Makhosonke Buthelezi, the UIF’s director of communication and marketing, says the uFiling website is working but that it has “some challenges”, which the department of labour hopes to resolve by the end of May.
Buthelezi explains that users who want to register their companies and those who submit claims for the first time are able to do so, but those who have been using the system before and want to transact in the new system are experiencing problems, particularly with their historical information.
Comments on the UIF’s Facebook page reflect the dissatisfaction of employers trying to submit their monthly declarations and pay UIF on behalf of workers.
“Terrible upgrade. No support. User manual useless. Seems like you have to go and edit or update all your past history,” Joanna Grochowina writes.
“I cannot pay either.
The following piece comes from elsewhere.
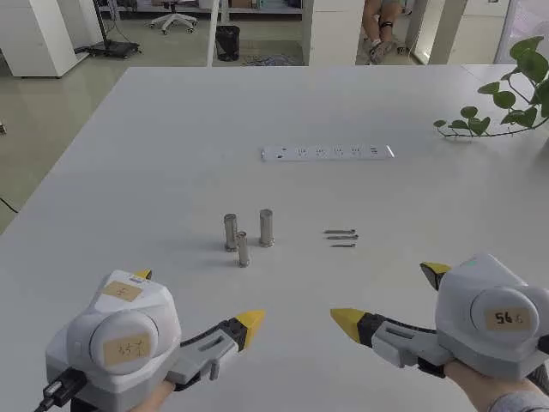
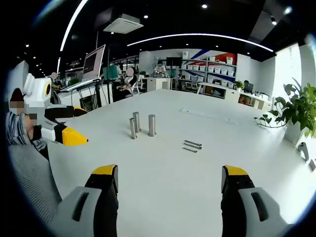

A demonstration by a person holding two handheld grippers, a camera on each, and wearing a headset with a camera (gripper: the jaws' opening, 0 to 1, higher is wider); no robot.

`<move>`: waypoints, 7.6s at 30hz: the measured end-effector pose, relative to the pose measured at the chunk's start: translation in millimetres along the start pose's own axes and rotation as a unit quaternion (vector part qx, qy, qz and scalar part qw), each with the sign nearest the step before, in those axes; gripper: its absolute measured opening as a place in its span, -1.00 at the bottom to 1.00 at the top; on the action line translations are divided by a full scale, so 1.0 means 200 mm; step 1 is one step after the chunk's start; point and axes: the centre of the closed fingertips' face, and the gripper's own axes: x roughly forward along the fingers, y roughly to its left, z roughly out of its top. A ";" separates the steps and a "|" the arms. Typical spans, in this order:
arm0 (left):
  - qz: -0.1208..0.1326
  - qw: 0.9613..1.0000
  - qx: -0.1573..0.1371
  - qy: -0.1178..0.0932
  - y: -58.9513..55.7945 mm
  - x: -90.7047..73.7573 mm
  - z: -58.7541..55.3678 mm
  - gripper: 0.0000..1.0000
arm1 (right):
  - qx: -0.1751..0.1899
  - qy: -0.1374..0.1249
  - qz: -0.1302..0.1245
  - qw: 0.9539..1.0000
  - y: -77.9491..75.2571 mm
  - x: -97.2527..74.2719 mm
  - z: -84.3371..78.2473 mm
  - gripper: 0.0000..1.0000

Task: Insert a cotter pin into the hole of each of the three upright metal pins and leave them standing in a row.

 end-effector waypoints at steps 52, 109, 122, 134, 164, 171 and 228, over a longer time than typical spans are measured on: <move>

It says I have outstanding declarations,” Susan Esterhuyse says.
Christa Coetser comments: “I must resubmit from March 2014, five years back. We have submitted each month until Jan 2019 before the website change. Where is the data?”
On whether the department of labour is confident that it can recover employee data or whether employers will have to reload it going back to the appointment of each employee, Buthelezi says that the data is not missing: “It is a matter of new business rules embedded in the system that make it seem like it is missing when employers try to retrieve it.”
Buthelezi says employers should submit their queries to firstname.lastname@example.org, “even though it may take a while before they get a response due to a number of queries”.
He says the fund is aware that employers are struggling to declare and pay contributions since the introduction of the new system. “As such we won’t penalise them for payments that should have been made during the affected period.”
The Unemployment Insurance Fund Act obliges every employer to submit declarations monthly and to pay the required contributions to the department of labour. Failure to do so is a breach of the law and a criminal offence.
Buthelezi confirms that many employers are in “technical” breach of their legal duties due to difficulties with the website, but adds that it is through no fault of their own.
The fund is working on a solution to assist companies to load historical data and continue with payments and declarations as usual. Once the solution is developed and is working, we will be able to account for all payments made and valid claims for unemployment and maternity shall be paid accordingly, Buthelezi says.
The UIF gives short-term financial relief to workers when they become unemployed or are unable to work due to maternity or adoption leave or illness. It also provides relief to the dependants of a deceased contributor.
All employees (barring some exceptions), as well as their employers are responsible for contributions to the UIF at a rate of 1% each within a prescribed period.